OPINION: Social Media Exacerbates — but Does Not Cause — Societal Problems
New technology is always scapegoated for society’s problems; however, those problems were already there. Social media–media that allows for immediate bidirectional communication with little to no gatekeeping – did not change humanity; rather, it demonstrated more plainly that people are cruel. Social media is often blamed for – more specifically – consumerism, bullying, and toxicity. While social media is a means to further these ends, social media did not cause any of these problems. They are endemic to humanity.
Consumerism–an obsession with getting more stuff–dominates our global culture. Everyone wants more. Social media further agitates this hunger for things by incessantly reminding people of all the brand new cars, cool trips, and other things that “would make their lives perfect.” Nevertheless, social media did not create consumerism. People have been striving to “keep up with the Joneses” for longer than there have been consumer products. Hebrews 13:5 reminds the people of classical antiquity to “[k]eep [their lives] free from love of money, and be content with what [they had].” The act of people flaunting their possessions was not created by social media either; it is the central theme of “The Necklace”, a short story published in 1888. Thus, while social media makes it easy to see, social media never causes consumerism. It was there all along.
Bullying is human cruelty at its purest. It involves figuring out what makes people vulnerable and singling them out for it. While social media can be used to bully, on or off-line, bullying is fundamentally the same – humiliating one person for other people’s enjoyment. Bullying has always been part of the human experience. In The Canterbury Tales, a character called the Pardoner is bullied by another character for supposedly being homosexual. The Pardoner–who has already demonstrated his embarrassment with lacking facial hair and having a feminine voice–is humiliated simply to appease another character’s appetite for social power. This is not so different –except that it is a fictional account of a very real experience in many persons’ lives–from the cyberbullying that LGBTQ people, for example, experience today. In both cases, they are made to suffer for the benefit of another. As this story writing demonstrates, bullying has persisted for centuries.

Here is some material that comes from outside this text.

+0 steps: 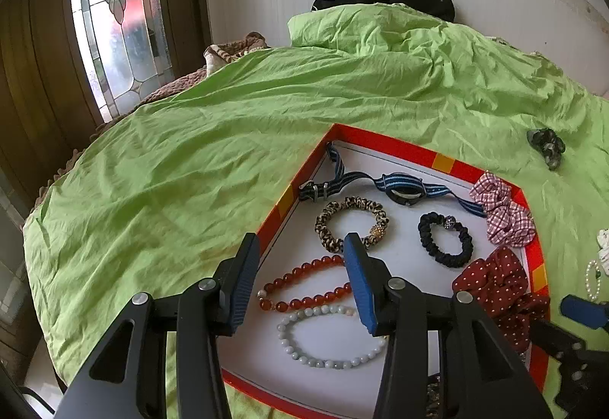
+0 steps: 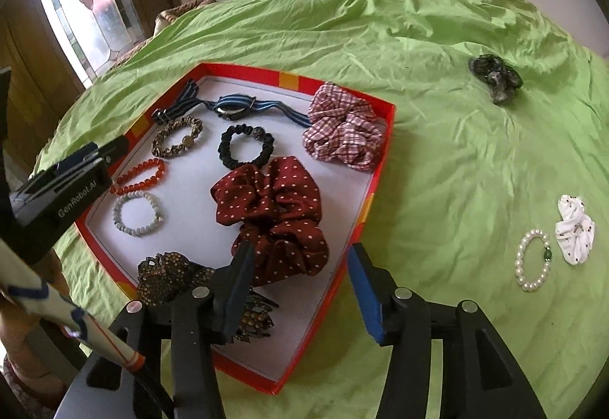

It can be argued that, while bullying once required a face, one can now bully someone else online without having to see the suffering inflicted; however, this ignores the reality that bullies justify their behavior by deciding their victims are not worthy of full moral consideration no matter the distance. While it may commonly happen online, the most repulsive dehumanization campaign occurred in Germany in the 1930’s, long before modern social media existed.
Finally, political toxicity surged with the rise of the internet. As social media began to enter people’s lives, so did the age of tribal partisanship. While these things are correlated–and often reinforce each other, neither one caused the other. The root cause of toxicity has always been geographic isolation. The most political toxicity America ever experienced was in the Antebellum Era when politicians literally caned each other on the Senate floor and eventually split the country over politics. There was no social media at the time.
This latest round of political toxicity is also caused by geographic isolation. The political divide between rural and urban has grown more than ever before. When people knew their neighbors, they could not hate their neighbors. Now, when a majority of American partisans have only a few friends with different political beliefs, people have much less difficulty hating the “other side.” This hatred often leads to echo chambers where people surround themselves with people who think like them and never really experience the other side. The ability to control what enters one’s feed and other aspects of modern social media certainly does not help, but they do not ultimately cause echo chambers. Just as watching only liberal or conservative television can cause echo chambers, reading only pro-slavery or anti-slavery newspapers in the mid-eighteenth century created echo chambers then. While social media can easily create such echo chambers, unless geography forces people to, people will not have friends who disagree with them; thus, society will remain toxic. Democrats will “Friend” Republicans on Facebook if they know Republicans. Republicans will read Democrats’ Tweets on social justice if they know the author. Thus, social media has the potential to reduce toxicity or increase it.
While social media is always connected to these human failings in the modern world, it never causes them. Banning manipulated photos of models from Instagram will not make kids less ashamed of their bodies; it will only make them covet the magazine models. Heavily policing social media posts to stomp out cyberbullying will just cause a resurgence in face-to-face bullying. Removing extremists from social media will only make them reassemble into militias. All of these problems must be solved at the root; an endless game of social media whack-a-mole will do nothing. That social media did not cause these problems demonstrates we must change humanity to solve them. Social media abuse is merely a symptom of the problem. The problem is that people are often cruel wolves to other people.